__PROBLEM DESCRIPTION__: Go through the lines below. Copy those with "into".
-- -- --
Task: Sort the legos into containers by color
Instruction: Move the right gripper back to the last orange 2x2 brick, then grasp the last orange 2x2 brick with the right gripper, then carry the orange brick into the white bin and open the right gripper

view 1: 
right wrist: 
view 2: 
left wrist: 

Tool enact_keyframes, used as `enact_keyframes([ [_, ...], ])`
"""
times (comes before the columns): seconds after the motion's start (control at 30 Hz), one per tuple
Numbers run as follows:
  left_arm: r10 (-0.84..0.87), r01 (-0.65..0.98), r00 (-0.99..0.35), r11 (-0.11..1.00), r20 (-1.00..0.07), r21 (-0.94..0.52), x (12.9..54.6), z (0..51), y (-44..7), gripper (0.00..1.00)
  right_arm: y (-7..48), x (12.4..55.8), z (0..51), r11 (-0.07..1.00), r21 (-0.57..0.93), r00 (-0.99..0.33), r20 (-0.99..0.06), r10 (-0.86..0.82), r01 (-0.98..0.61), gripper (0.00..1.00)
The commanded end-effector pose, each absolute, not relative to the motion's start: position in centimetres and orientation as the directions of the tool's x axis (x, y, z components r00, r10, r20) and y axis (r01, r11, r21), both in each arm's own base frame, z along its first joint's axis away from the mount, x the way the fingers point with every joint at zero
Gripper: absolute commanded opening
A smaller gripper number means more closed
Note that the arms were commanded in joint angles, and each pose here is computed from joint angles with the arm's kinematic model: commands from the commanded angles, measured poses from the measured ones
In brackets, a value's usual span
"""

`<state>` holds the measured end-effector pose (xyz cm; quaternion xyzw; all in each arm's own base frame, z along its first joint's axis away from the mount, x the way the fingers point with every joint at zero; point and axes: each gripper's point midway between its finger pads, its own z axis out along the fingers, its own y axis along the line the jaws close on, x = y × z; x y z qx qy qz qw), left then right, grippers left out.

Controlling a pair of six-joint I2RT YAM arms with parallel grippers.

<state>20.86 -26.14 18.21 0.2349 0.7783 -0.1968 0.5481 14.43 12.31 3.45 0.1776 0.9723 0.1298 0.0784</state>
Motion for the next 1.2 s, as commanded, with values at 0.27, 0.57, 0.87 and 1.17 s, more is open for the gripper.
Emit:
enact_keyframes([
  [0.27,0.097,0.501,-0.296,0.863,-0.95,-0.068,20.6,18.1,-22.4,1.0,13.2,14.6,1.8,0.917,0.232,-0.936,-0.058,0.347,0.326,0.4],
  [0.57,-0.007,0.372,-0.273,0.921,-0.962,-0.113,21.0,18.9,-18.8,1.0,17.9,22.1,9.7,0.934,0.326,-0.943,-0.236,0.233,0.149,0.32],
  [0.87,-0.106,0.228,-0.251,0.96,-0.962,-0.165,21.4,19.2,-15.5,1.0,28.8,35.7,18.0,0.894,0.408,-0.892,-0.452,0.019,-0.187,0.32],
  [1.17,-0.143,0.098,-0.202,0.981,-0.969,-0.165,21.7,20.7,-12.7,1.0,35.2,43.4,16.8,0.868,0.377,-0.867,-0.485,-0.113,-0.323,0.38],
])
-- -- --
__ANSWER SPACE__:
Task: Sort the legos into containers by color
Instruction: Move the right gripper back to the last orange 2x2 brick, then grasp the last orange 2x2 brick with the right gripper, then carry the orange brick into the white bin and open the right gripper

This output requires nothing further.